Exercise instructions:
Copy out each line below verbatim, skipping any picture.

Given data:
◇ ◇ ◇ ◇

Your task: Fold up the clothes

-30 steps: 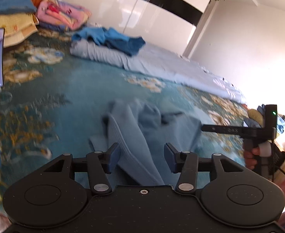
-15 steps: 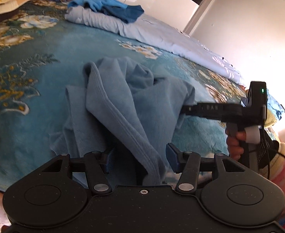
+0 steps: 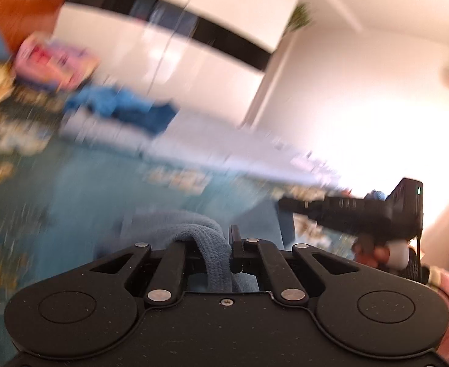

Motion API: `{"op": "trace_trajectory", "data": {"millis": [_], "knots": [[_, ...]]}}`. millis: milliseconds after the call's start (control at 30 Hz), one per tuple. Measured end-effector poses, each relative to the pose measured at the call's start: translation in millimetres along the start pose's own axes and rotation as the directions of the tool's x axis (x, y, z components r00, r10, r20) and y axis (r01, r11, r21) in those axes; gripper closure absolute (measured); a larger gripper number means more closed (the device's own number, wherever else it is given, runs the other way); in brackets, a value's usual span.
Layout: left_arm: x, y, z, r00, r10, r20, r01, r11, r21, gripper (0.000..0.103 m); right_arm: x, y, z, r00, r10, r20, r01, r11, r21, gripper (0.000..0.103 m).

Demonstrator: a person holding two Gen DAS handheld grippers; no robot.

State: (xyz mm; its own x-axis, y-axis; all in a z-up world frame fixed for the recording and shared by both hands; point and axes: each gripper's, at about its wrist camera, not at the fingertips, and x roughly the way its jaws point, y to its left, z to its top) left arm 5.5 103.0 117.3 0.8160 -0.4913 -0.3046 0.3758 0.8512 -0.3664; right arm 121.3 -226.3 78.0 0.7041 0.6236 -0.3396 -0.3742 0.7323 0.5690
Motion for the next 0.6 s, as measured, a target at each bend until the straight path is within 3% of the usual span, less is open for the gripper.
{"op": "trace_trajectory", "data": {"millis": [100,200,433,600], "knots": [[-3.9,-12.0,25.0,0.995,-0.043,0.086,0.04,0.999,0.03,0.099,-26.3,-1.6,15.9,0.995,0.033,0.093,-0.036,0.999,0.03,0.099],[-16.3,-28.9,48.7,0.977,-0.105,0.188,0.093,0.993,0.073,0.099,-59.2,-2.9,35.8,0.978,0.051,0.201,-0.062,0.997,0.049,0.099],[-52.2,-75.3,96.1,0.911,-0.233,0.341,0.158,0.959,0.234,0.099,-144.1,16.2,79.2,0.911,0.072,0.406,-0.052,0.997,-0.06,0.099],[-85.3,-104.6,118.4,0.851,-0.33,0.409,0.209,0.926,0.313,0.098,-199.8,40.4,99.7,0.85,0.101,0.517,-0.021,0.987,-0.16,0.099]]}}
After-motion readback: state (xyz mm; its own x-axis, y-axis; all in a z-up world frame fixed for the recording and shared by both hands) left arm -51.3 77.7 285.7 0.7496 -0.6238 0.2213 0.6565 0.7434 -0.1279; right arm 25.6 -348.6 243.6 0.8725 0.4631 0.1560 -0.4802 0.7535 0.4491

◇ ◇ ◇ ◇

Written response:
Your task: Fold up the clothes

-30 steps: 
-15 steps: 
+0 steps: 

Motion API: `{"op": "trace_trajectory", "data": {"millis": [_], "knots": [[_, ...]]}}`. millis: milliseconds after the call's start (control at 30 Hz), one per tuple. Measured end-effector poses, each relative to the pose measured at the call's start: translation in millimetres along the start pose's own axes and rotation as the directions of the tool's x axis (x, y, z components r00, r10, r20) and y axis (r01, r11, r21) in those axes; gripper closure absolute (measured); a larger gripper number means more closed (the device's own number, wherever else it is given, runs the other way); in brackets, a value's usual span.
Layout: left_arm: x, y, z, r00, r10, r20, r01, r11, r21, gripper (0.000..0.103 m); right_arm: x, y, z, r00, r10, r20, r01, r11, r21, gripper (0.000..0.103 m).

Demonstrator: a person holding two Gen DAS handheld grippers; no robot.

State: (xyz mm; its own x-axis, y-axis; all in a z-up world frame fixed for the recording and shared by both hands; point and axes: each gripper's, at about its wrist camera, not at the fingertips, and x roughly the way its jaws point, y to its left, z to its top) left arm 5.5 103.0 117.3 0.8160 -0.4913 -0.3046 0.3758 0.8512 -0.3664; right arm 121.3 -226.3 78.0 0.7041 0.6236 -0.3396 -0.3742 0.7323 0.5690
Motion for the next 0.6 s, as measured, a target at each bend until the straight path is within 3% of the usual span, less is open for the gripper.
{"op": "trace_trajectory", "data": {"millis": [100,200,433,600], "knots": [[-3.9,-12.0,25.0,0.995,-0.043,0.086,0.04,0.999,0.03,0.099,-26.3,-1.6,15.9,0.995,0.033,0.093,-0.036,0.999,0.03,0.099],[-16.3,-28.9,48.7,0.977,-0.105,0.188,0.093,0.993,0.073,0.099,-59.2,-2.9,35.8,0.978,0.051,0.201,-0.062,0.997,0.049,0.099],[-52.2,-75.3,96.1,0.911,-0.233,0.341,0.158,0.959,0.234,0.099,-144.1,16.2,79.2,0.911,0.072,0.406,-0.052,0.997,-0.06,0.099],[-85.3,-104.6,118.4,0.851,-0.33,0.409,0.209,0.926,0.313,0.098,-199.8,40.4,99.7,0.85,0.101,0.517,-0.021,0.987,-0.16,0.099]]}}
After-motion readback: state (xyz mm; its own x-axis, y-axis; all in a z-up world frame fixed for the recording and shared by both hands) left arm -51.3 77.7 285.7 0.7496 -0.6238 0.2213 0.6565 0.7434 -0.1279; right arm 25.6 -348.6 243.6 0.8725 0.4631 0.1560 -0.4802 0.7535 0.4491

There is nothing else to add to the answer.